Content starts

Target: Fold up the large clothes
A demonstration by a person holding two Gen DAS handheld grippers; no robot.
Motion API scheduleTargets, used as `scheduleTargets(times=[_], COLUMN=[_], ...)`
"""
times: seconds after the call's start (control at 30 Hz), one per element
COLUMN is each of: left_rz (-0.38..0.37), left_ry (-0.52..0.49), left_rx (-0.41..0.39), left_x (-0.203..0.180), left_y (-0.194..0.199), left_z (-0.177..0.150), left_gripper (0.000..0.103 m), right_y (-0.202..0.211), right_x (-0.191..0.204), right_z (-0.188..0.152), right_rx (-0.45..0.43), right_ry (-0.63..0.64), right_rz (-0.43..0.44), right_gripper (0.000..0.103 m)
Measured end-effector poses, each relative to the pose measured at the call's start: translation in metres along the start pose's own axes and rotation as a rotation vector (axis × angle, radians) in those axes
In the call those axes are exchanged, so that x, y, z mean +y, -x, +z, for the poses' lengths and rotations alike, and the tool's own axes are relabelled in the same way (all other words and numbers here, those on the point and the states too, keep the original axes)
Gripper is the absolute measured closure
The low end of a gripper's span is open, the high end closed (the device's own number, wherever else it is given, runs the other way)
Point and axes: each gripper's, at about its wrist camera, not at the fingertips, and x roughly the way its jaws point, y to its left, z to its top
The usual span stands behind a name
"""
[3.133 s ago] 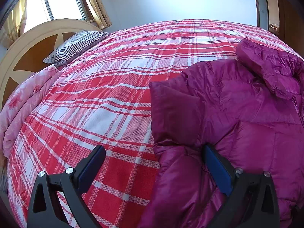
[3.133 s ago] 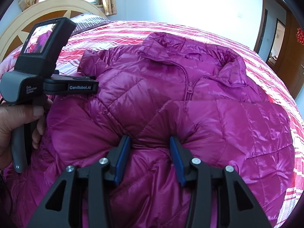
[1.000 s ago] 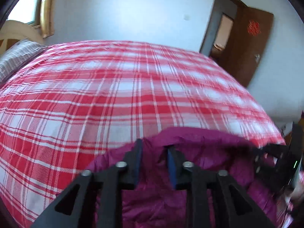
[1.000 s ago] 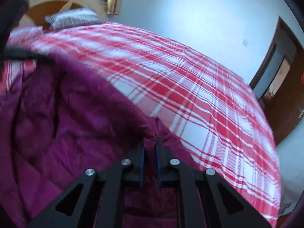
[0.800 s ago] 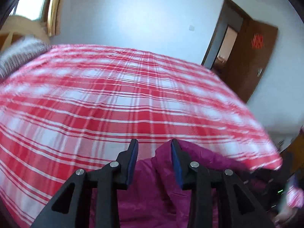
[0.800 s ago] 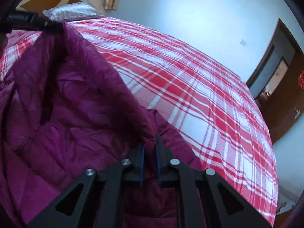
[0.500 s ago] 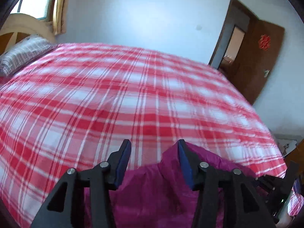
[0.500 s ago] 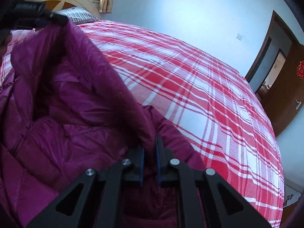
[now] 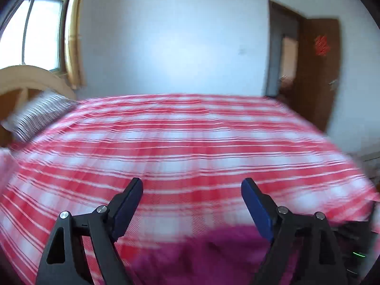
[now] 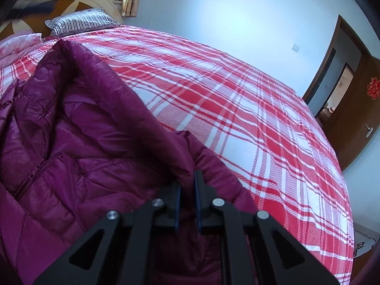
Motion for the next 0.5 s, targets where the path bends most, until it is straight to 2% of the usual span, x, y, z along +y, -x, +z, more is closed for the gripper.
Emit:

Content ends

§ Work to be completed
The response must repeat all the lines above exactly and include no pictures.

§ Your solution
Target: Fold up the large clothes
A demonstration by a person holding two Gen DAS handheld grippers; no robot.
Motion API scheduleTargets, used as `scheduleTargets(times=[_], COLUMN=[_], ...)`
"""
times: seconds after the call's start (control at 30 Hz), one per element
COLUMN is each of: left_rz (-0.38..0.37), left_ry (-0.52..0.49), left_rx (-0.41..0.39), left_x (-0.203..0.180), left_y (-0.194..0.199), left_z (-0.177..0.150), left_gripper (0.000..0.103 m), right_y (-0.202..0.211), right_x (-0.191..0.204), right_z (-0.188..0.152), right_rx (-0.45..0.43), right_ry (-0.63..0.64), right_rz (-0.43..0.44), right_gripper (0.000..0.103 m)
Measured end-effector poses, each relative to the pose measured at the call's start: translation in metres along the start pose's own axes and rotation as a rotation vector (axis × angle, radians) in those axes
In the call those axes are exchanged, so that x, y, z mean +y, -x, +z, for the poses' lengths and rotations alike, and the tool's own axes are relabelled in the same way (all other words and numbers here, those on the point and the states too, keep the original axes)
Gripper is the absolute measured closure
The low end of a gripper's span is open, the high end closed (the device's own number, wherever else it is given, runs the other way)
Point and axes: each gripper's, at about its wrist camera, not at the fingertips, and x roughly the way its jaws point, y to its left, z to its top
The usual span stands behind a name
"""
[3.133 s ago] 
[3.133 s ago] 
[1.000 s ago] 
[1.000 s ago] 
[0.800 s ago] 
[0.800 s ago] 
[0.500 s ago] 
[0.500 s ago] 
[now] 
[now] 
Motion for the next 0.5 s, targets where the path bends most, until it is straight to 2% of the usual span, x, y, z along +y, -x, +z, more is closed for the gripper.
Emit:

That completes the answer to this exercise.